Task brief: Your answer must be the full set of entries, repeated exactly.

Exercise materials:
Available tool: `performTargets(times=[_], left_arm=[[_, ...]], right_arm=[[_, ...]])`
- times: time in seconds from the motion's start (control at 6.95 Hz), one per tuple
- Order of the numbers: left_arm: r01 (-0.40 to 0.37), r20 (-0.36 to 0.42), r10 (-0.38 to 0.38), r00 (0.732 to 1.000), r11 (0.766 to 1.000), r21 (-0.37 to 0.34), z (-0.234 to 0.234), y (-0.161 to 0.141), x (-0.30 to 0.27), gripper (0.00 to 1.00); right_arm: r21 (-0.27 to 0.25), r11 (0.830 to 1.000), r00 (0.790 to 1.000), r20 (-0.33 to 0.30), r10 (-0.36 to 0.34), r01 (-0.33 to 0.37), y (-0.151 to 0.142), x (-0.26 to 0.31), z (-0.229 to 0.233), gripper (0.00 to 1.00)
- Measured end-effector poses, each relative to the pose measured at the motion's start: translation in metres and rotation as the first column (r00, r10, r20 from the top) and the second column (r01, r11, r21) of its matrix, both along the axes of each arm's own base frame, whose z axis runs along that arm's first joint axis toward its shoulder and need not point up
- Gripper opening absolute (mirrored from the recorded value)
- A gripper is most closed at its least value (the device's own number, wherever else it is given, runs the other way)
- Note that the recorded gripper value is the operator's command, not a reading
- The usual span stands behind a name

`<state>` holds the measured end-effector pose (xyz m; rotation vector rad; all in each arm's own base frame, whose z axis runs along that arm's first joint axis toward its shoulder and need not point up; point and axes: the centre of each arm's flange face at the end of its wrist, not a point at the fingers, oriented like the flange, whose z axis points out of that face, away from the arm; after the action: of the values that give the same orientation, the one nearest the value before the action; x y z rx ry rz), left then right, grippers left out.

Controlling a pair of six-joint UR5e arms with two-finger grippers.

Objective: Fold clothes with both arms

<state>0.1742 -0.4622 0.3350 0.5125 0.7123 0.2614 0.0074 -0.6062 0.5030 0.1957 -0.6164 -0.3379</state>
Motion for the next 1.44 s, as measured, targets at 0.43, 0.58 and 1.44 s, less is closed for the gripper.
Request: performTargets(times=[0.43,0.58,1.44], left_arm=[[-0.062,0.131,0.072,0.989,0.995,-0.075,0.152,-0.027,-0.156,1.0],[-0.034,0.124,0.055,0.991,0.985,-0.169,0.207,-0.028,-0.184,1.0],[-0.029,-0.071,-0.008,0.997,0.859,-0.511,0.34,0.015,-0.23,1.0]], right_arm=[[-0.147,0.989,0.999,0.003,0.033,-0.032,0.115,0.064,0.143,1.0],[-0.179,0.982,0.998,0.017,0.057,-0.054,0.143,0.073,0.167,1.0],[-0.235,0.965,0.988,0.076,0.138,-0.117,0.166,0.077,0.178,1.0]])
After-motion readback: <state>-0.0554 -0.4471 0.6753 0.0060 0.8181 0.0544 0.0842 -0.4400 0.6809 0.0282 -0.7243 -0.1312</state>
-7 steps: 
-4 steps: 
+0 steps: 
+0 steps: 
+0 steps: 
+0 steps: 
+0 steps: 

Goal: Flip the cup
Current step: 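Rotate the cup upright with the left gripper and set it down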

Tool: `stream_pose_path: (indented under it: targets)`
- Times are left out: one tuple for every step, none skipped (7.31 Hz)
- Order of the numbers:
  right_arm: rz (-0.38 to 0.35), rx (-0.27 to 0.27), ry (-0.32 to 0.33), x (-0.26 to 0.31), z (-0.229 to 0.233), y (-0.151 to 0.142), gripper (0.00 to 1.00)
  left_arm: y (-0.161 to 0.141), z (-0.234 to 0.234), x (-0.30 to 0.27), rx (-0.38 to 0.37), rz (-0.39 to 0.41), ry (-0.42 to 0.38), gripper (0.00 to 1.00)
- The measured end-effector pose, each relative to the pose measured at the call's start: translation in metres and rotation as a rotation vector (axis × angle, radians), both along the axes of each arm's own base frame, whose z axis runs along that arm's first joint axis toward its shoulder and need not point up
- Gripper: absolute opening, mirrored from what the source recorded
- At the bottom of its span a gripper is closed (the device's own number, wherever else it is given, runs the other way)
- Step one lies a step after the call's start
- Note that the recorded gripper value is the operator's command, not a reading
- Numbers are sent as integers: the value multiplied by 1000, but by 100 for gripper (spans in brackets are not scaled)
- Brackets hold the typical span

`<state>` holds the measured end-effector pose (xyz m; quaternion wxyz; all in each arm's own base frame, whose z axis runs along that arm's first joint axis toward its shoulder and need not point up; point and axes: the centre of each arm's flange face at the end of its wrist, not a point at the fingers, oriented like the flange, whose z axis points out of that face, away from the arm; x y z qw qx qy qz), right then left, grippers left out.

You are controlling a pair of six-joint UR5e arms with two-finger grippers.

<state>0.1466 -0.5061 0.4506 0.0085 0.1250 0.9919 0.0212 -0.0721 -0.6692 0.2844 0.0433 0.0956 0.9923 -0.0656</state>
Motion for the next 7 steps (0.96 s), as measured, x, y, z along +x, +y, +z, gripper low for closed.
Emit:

Completed task:
Available tool: `performTargets(times=[_], left_arm=[[_, ...]], right_arm=[[_, ...]])`
- times: time in seconds from the motion's start (control at 6.95 Hz), one per tuple
- Order of the numbers: left_arm: r01 (-0.40 to 0.37), r20 (-0.36 to 0.42), r10 (-0.38 to 0.38), r00 (0.732 to 1.000), r11 (0.766 to 1.000), r21 (-0.37 to 0.34), z (-0.234 to 0.234), y (-0.161 to 0.141), x (-0.30 to 0.27), gripper (0.00 to 1.00); right_arm: r21 (-0.27 to 0.25), r11 (0.830 to 1.000), r00 (0.790 to 1.000), r20 (-0.33 to 0.30), r10 (-0.36 to 0.34), r01 (-0.33 to 0.37), y (-0.151 to 0.142), x (-0.26 to 0.31), z (-0.229 to 0.233), gripper (0.00 to 1.00)
- Measured end-effector poses, each relative to the pose measured at the motion's start: translation in metres and rotation as the first column (r00, r10, r20 from the top) and the second column (r01, r11, r21) of its matrix, both along the axes of each arm's own base frame, whose z axis runs along that arm's first joint axis toward its shoulder and need not point up
- Gripper opening absolute (mirrored from the recorded value)
- A gripper is most closed at its least value (the device's own number, wherever else it is given, runs the other way)
- Note that the recorded gripper value is the operator's command, not a reading
- The usual span stands behind a name

`<state>` holds the measured end-effector pose (xyz m; rotation vector rad; all in each arm's own base frame, whose z axis runs along that arm's first joint axis toward its shoulder and need not point up; point and axes: the centre of each arm's flange face at the end of its wrist, not a point at the fingers, oriented like the flange, whose z axis points out of that face, away from the arm; after the action: of the values that give the same orientation, the one nearest the value before the action; x y z rx ry rz), left then right, grippers left out.

Controlling a pair of six-joint UR5e arms with two-finger grippers.

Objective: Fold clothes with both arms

<state>0.1742 -0.4622 0.3350 0.5125 0.7123 0.2614 0.0074 -0.6062 0.5030 0.1957 -0.6164 -0.3379</state>
Motion for the next 1.44 s, as measured, targets at 0.43, 0.58 and 1.44 s, less is closed for the gripper.
Request: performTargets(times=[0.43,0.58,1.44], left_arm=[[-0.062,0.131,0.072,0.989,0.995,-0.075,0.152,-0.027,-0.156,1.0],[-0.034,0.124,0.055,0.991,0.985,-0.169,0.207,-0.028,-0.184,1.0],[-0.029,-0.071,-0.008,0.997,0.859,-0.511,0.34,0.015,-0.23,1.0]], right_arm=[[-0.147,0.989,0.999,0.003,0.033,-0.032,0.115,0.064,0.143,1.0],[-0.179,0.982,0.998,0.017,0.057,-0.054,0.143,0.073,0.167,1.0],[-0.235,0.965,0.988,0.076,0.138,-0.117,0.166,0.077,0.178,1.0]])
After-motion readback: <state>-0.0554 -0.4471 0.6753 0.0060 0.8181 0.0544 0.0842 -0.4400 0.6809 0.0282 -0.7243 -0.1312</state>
-7 steps: 
-4 steps: 
+0 steps: 
+0 steps: 
+0 steps: 
+0 steps: 
+0 steps: 

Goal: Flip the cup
Current step: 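Rotate the cup upright with the left gripper and set it down
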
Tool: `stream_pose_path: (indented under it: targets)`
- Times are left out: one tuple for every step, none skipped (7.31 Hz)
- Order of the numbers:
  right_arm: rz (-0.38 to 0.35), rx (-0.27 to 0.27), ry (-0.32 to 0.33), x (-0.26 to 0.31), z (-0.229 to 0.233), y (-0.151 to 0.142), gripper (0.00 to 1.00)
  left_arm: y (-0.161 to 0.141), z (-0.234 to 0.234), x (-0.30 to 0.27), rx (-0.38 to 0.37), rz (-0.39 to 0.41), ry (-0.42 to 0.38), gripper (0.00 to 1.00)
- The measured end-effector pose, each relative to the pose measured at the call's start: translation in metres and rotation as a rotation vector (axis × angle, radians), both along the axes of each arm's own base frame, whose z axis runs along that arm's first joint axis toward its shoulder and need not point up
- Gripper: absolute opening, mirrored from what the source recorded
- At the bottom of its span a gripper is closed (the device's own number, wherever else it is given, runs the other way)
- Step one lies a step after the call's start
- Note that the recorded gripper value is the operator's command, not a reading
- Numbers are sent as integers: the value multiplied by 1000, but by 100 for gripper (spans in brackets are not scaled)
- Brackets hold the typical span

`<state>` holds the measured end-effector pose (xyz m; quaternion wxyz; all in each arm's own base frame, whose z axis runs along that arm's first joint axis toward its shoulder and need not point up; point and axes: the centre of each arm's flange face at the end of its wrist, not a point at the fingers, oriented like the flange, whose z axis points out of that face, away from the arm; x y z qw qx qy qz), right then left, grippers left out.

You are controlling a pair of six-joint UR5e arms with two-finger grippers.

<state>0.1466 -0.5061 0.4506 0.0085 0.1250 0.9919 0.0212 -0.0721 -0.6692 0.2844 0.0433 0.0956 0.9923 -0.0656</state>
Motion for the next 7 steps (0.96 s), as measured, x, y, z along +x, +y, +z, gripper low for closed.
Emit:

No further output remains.